Particle science and technology deals with the production, functionalization, characterization, handling, and utilization of a wide variety of particles in either micro or nano scale. It has a direct impact on a number of industries such as pharmaceutical, advanced materials, environmental, chemical, mineral, agricultural, and food processing. The emerging paradigm in this interdisciplinary area is the recognition of the intrinsic length/time scales at the molecular level, particle-level, powder-level, equipment-level, and process-level.

My research work involved various aspects of particle/process engineering on the proficient in design, development, and novel formulation for making nano/micro actives applicable to pharmaceutical, cosmetics, agrochemical, and food processing industries. My PhD and postdoctoral research work covers: (1) developing an innovative miniaturized end-to-end on demand pharmaceutical drug manufacturing module; (2) dissolution enhancements of crystalline activeâ??s via modification into amorphous using mesoporous carriers; (3) stability improvement of drug nano/micro suspensions using dispersants; (4) developing fast dissolving core-shell type nanocomposite powders using fine carriers (<50 microns); (5) developing surfactant free drug nanosuspensions and nanocomposites using swellable cross-linked polymers; (6) developing high drug loaded biocompatible film.

The best practice to solve a problem scientifically is: understanding through basic research, creating innovative solutions, and bringing concept to product through applied research.

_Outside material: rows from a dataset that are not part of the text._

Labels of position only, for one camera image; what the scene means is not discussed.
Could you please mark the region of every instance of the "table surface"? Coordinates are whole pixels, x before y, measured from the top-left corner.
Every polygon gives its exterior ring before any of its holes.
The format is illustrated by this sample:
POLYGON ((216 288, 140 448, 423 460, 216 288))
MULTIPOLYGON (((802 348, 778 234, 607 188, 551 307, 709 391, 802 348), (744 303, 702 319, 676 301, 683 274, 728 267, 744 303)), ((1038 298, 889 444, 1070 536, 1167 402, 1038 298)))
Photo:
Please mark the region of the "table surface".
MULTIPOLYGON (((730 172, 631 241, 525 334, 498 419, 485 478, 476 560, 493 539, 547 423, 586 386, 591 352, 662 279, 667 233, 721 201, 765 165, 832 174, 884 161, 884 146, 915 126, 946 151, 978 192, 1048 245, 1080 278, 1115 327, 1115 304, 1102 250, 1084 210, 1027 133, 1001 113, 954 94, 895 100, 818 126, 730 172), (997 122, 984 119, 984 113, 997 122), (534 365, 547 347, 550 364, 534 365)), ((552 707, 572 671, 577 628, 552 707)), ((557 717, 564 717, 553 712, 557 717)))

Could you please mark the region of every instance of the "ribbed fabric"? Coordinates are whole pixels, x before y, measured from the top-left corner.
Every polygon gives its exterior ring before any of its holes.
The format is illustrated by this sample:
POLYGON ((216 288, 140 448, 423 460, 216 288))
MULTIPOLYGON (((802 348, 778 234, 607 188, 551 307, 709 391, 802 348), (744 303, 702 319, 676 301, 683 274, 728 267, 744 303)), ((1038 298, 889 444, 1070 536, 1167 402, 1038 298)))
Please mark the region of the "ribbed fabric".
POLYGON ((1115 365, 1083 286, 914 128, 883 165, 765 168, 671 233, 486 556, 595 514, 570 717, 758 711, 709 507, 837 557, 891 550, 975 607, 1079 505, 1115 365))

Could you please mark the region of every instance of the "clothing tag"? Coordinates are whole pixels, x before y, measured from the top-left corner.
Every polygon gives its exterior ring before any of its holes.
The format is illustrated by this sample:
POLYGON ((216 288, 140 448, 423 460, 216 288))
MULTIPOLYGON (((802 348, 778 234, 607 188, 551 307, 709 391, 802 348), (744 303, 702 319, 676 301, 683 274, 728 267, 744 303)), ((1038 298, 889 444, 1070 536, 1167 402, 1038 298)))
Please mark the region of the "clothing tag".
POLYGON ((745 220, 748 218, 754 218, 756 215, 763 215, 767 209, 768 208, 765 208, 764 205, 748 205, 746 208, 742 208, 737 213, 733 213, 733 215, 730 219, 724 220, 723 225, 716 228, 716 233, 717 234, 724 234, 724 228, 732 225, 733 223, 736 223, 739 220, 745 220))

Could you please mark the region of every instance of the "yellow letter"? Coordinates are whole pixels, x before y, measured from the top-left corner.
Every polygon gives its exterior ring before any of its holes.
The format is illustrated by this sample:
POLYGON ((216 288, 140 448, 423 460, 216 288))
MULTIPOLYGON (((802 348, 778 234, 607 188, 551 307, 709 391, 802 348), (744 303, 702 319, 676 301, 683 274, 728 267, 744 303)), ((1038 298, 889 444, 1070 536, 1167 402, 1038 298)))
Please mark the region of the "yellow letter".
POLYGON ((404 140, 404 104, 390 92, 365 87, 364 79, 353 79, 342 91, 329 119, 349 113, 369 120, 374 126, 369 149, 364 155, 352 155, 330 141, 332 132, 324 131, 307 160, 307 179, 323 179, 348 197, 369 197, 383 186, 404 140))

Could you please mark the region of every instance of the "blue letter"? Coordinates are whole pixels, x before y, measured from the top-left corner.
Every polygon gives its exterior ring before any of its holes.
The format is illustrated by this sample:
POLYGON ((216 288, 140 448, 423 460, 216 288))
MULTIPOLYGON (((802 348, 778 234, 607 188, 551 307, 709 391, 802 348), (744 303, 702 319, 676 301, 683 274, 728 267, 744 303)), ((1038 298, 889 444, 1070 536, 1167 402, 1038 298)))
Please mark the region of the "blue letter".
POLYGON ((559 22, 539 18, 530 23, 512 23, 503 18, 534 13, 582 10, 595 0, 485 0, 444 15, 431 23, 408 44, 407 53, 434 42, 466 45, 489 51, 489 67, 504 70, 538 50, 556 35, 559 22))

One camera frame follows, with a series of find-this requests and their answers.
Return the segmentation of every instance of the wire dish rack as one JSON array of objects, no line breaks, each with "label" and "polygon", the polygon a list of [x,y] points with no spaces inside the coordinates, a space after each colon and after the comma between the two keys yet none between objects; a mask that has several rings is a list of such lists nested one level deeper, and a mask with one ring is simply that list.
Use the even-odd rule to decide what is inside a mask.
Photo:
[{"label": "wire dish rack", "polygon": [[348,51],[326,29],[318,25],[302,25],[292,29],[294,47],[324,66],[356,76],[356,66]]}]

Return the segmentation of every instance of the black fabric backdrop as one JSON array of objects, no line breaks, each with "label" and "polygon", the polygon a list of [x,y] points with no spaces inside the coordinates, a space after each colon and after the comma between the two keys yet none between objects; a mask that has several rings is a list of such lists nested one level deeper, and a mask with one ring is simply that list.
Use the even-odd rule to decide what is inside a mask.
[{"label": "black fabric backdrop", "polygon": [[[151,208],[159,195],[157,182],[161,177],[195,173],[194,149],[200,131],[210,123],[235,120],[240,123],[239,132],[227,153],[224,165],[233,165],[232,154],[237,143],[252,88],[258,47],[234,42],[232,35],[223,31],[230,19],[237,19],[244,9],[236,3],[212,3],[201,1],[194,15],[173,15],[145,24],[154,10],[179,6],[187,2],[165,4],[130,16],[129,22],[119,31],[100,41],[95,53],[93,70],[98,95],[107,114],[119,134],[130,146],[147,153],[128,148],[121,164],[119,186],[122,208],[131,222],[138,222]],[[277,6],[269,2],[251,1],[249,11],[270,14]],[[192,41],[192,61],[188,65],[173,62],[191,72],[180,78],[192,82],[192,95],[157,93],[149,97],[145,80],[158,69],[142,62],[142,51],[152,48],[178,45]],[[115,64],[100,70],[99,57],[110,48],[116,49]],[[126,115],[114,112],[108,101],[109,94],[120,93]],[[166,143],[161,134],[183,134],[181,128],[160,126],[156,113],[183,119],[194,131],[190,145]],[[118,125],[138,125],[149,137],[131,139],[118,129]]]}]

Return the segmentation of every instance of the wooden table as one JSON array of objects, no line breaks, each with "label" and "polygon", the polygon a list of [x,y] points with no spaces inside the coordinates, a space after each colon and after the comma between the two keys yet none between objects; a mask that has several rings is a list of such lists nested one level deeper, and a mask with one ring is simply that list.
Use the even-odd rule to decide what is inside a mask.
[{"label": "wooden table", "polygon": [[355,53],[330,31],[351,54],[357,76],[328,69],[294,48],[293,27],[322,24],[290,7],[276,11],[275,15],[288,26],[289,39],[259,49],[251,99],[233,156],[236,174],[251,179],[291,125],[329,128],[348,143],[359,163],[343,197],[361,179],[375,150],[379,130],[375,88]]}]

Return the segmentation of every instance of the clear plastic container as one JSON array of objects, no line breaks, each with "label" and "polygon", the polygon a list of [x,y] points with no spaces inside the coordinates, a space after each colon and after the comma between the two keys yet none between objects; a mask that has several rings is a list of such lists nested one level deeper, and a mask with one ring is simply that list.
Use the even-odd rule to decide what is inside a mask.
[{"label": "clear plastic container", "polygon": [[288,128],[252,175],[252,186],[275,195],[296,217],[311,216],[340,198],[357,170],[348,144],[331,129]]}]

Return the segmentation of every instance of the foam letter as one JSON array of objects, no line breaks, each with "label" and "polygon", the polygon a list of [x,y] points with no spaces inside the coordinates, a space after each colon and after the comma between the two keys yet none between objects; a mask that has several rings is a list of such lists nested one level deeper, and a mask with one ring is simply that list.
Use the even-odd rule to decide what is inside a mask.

I have well versed knowledge to apply all three aspects of science to develop solutions for outstanding problems. My research interests center on the application of basic principles of chemical engineering to various particulate systems/processes (applicable for pharmaceutical, bio-pharma, agrochemicals, food industries etc.) via experimentation and modeling to systematic development of a fundamental understanding of mechanisms that lead to tunable sized and functionalized particle/soft materials formation, enhanced stabilization/dispersion, formulate to specific delivery/application, miniature equipment design, and economical manufacturing.

Teaching Interests: Chemical Engineering, Heat/Mass Transfer, Materials & Energy Balance, Nanotechnology, Particle Technology, Pharmaceutical Engineering, Process Engineering, Thermodynamics, Unit Operations.